WHAT THE TASK ASKS:
Make an exact copy of the listing underneath, skipping each picture.

┌─ SOURCE MATERIAL

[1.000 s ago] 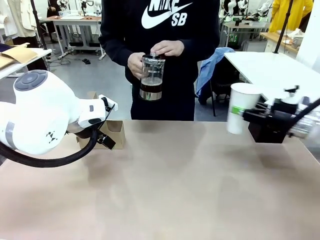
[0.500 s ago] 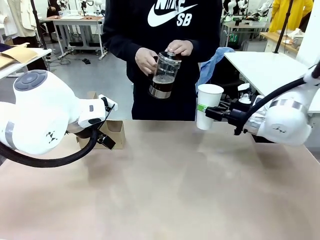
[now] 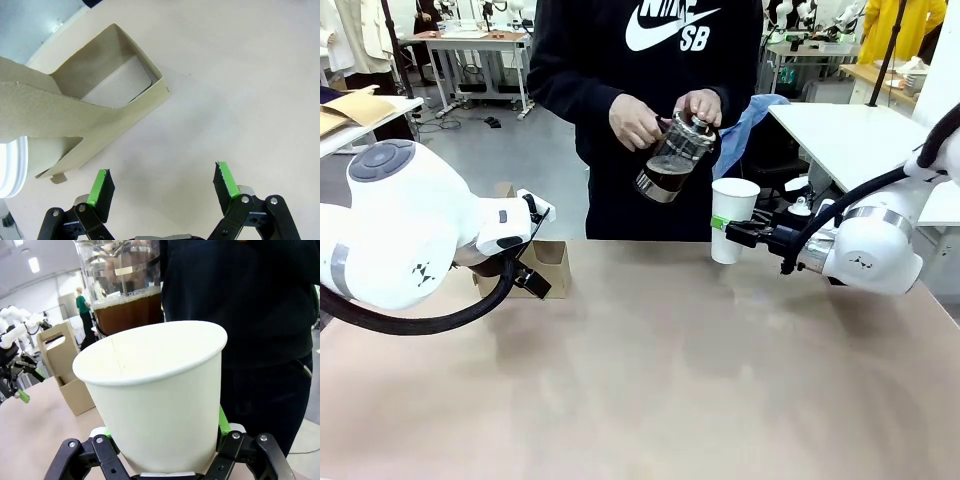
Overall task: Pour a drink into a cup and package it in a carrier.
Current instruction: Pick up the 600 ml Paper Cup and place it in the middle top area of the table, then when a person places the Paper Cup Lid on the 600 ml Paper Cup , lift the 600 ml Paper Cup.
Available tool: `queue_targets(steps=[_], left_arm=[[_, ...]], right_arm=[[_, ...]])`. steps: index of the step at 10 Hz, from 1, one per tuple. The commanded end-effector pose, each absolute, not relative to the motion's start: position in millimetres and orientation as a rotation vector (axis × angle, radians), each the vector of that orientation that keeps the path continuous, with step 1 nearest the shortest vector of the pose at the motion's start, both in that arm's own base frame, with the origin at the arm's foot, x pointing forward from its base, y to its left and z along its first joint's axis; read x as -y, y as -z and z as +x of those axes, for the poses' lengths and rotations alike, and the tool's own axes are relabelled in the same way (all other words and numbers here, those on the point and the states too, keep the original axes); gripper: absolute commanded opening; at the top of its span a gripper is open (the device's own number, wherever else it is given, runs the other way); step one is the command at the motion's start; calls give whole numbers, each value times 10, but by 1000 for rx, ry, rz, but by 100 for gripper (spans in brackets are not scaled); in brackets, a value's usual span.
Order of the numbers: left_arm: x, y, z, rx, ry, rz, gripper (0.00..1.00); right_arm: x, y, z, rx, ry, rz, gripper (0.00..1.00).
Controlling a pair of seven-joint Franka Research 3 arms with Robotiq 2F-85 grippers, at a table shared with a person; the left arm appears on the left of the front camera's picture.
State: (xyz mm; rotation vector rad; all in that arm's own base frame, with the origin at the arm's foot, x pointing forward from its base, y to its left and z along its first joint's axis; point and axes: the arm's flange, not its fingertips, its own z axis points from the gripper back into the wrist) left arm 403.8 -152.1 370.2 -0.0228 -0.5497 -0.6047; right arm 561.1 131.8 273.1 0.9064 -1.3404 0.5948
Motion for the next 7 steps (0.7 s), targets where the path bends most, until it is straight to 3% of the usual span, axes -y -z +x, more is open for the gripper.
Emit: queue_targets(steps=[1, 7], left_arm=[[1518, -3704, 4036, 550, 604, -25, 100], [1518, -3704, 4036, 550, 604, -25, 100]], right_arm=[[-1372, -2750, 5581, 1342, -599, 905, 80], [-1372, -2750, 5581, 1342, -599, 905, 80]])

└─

OUTPUT BELOW:
[1.000 s ago] 
[0.500 s ago] 
[now] 
Overall task: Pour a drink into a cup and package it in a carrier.
Current instruction: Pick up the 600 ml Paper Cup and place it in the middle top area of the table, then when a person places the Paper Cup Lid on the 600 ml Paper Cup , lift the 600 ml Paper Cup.
Available tool: `queue_targets(steps=[_], left_arm=[[_, ...]], right_arm=[[_, ...]])`. steps: index of the step at 10 Hz, from 1, one per tuple. The commanded end-effector pose, each absolute, not relative to the motion's start: position in millimetres and orientation as a rotation vector (axis × angle, radians), each the vector of that orientation that keeps the path continuous, with step 1 nearest the shortest vector of the pose at the motion's start, both in that arm's own base frame, with the origin at the arm's foot, x pointing forward from its base, y to its left and z along its first joint's axis; read x as -y, y as -z and z as +x of those axes, for the poses' lengths and rotations alike, and the tool's own axes are relabelled in the same way (all other words and numbers here, those on the point and the states too, keep the original axes); gripper: absolute commanded opening; at the top of its span a gripper is open (the device's own number, wherever else it is given, runs the other way); step one is the command at the motion's start; calls give whole numbers, each value times 10, but by 1000 for rx, ry, rz, but by 100 for gripper (spans in brackets are not scaled); in brackets, a value's usual span.
Order of the numbers: left_arm: x, y, z, rx, ry, rz, gripper (0.00..1.00); right_arm: x, y, z, rx, ry, rz, gripper (0.00..1.00).
Controlling a pair of seven-joint Franka Research 3 arms with Robotiq 2F-85 grippers, at a table shared with a person; the left arm appears on the left of the front camera's picture.
State: (xyz mm; rotation vector rad; all in that arm's own base frame, with the origin at the arm's foot, x pointing forward from its base, y to its left and z along its first joint's axis; point and axes: the arm's flange, not its fingertips, its own z axis points from the gripper back into the wrist) left arm 403.8 -152.1 370.2 -0.0228 -0.5497 -0.6047; right arm 561.1 131.8 273.1 0.9064 -1.3404 0.5948
Motion for the next 7 steps (0.7 s), targets where the path bends most, until it is straight to 3% of the usual span, axes -y -z +x, more is open for the gripper.
Emit: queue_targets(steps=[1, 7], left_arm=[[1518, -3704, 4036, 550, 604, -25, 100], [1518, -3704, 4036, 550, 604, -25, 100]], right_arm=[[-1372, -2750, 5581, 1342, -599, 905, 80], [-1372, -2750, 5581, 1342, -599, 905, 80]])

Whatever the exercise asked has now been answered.